But there is good news amid it all: Words still matter in this age of alternative facts and comprehensive denial of everything. “Nationalism” was a word of keen opposition during 2018, mainly because it has become code for far-right populism and white supremacy in some regions of the West. Isolationist and anti-Muslim politicians have used the word as a stand-in for racial purity and closed-border immigration, as have revanchist “America First” Trumpites.

Here in Canada, where the sitting prime minister is the son of a politician who spoke unironically of achieving a “just society,” a little more nationalism would actually be a good thing – that is, if it forges the a mari usque ad mari unity in our federation that continues to elude us. But that would be a kind of civic, not ethnic, nationalism.

Meanwhile, another contender for word of the year was “pansexual.” Surely, I’m not the only person to hear in that “pan” the name of the Greek demi-god of natural pleasure, flute-playing, and outdoor mischief, rather than the prefix meaning “all” and “more". Makes sense: Pan in both spirits, just seems like a good word to adopt right now. It probably won’t catch on, but let me be the first to suggest that we all try to be more pan in 2019: sexual, cultural, physical, racial, and political.

A final word that spiked over the past twelve months was “lodestar.” The usage was linked to the anonymous September New York Times op-ed about President Donald Trump, which some analysts thought had been penned by various insiders, including U.S. Vice President Michael Pence, America’s mute-in-waiting. “Lodestar” is one of his favourite words, evidently, and its appearance in the nasty byline-free article was thought to be either a clue or a set-up.

Well, maybe.

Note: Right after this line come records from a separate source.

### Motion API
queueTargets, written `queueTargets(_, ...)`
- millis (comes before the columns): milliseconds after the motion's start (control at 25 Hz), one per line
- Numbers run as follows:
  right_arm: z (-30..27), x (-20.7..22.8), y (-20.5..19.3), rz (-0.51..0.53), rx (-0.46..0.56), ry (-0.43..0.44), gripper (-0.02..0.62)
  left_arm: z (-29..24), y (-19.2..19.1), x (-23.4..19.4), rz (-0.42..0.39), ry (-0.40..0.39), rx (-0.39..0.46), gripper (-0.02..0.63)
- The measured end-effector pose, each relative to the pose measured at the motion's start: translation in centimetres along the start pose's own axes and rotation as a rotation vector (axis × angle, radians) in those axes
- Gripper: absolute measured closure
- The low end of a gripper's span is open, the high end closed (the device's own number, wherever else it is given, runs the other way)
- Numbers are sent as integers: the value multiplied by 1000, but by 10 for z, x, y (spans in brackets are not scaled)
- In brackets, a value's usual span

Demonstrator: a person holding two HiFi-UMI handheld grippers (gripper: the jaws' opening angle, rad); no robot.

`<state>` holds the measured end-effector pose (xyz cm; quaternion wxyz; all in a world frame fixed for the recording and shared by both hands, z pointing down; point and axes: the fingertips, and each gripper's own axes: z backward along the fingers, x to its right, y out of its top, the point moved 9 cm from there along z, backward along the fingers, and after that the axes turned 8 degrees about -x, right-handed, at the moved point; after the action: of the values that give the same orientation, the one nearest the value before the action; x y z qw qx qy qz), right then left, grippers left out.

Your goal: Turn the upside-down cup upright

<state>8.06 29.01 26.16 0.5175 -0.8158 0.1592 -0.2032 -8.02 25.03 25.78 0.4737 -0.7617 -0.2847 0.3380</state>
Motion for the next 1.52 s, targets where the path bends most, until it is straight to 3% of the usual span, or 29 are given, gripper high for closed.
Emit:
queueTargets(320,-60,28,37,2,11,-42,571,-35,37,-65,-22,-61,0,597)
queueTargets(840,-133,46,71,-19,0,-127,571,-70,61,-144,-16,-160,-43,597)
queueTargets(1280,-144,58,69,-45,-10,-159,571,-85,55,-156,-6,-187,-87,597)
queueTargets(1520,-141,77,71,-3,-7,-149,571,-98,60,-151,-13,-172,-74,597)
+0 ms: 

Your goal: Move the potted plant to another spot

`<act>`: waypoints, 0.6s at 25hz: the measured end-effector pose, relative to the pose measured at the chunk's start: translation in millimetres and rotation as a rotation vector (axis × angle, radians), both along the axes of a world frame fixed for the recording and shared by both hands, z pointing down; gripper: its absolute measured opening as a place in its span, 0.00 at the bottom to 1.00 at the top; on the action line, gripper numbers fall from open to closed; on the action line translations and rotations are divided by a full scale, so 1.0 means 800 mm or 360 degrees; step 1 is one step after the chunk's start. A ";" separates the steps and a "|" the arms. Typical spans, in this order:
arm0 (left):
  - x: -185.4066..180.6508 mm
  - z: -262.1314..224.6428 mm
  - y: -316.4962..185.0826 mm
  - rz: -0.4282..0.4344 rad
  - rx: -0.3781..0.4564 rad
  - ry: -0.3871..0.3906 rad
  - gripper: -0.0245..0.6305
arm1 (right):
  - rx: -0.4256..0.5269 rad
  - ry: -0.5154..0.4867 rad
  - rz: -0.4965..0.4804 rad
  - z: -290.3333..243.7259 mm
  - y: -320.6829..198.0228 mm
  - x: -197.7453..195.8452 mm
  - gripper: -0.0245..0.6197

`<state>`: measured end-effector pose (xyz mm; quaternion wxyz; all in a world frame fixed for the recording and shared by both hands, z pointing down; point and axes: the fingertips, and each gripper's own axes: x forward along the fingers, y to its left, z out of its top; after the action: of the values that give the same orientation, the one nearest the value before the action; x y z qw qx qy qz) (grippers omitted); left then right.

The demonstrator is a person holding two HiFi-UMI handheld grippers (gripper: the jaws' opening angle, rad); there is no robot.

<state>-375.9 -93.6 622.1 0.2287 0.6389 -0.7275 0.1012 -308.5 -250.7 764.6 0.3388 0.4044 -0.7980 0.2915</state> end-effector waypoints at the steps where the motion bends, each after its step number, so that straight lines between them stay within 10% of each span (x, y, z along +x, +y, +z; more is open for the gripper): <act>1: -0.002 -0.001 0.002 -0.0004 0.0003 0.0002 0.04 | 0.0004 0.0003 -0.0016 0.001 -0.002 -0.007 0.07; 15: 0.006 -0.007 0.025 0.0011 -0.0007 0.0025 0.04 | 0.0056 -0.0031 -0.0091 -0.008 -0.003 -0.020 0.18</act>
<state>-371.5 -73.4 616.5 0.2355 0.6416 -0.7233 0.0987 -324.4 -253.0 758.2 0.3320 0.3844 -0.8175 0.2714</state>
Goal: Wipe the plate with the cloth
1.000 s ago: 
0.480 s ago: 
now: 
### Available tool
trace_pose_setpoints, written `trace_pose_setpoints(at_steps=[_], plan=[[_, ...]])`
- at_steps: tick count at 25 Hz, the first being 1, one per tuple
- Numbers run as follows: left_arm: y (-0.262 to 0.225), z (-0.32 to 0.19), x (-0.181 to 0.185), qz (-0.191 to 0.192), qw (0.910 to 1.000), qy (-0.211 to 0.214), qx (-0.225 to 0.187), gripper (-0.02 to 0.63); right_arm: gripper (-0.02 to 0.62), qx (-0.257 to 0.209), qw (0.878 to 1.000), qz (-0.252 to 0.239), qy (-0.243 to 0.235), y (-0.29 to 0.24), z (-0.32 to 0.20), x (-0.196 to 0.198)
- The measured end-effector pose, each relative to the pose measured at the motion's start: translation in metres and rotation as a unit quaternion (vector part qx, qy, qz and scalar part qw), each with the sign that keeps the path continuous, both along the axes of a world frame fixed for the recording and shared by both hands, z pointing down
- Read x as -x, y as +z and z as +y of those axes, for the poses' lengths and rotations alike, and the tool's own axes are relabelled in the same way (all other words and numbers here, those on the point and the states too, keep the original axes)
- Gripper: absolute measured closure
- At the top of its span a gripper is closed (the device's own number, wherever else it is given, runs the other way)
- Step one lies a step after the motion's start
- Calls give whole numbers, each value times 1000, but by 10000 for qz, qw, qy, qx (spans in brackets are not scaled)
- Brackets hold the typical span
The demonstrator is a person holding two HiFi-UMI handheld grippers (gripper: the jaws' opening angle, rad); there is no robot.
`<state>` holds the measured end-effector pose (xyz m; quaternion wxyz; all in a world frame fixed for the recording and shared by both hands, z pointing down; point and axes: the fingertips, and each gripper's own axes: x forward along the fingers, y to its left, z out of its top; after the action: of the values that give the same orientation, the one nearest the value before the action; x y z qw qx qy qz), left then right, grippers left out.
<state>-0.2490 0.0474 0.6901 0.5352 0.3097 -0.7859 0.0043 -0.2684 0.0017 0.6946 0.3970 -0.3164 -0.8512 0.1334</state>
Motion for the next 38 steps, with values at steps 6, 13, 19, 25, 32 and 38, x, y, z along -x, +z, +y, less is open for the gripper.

In celestial navigation, “lodestar” usually indicates Polaris, the North Star, or some other fixed point by which you steer your ship. Lode, as the dictionary makers will know, is an Old English word that means path or roadway. In other words, lodestar is a metaphor for moral clarity and sure direction. Whatever his partisan proclivities, Mr. Pence understands this.

We may not always agree, in detail, what justice means. Yet, I think we all know it when we see it. Fishing guides have a saying that politicians should heed more often: know the way, go the way, show the way. There’s your answer, word-friends. Pan that.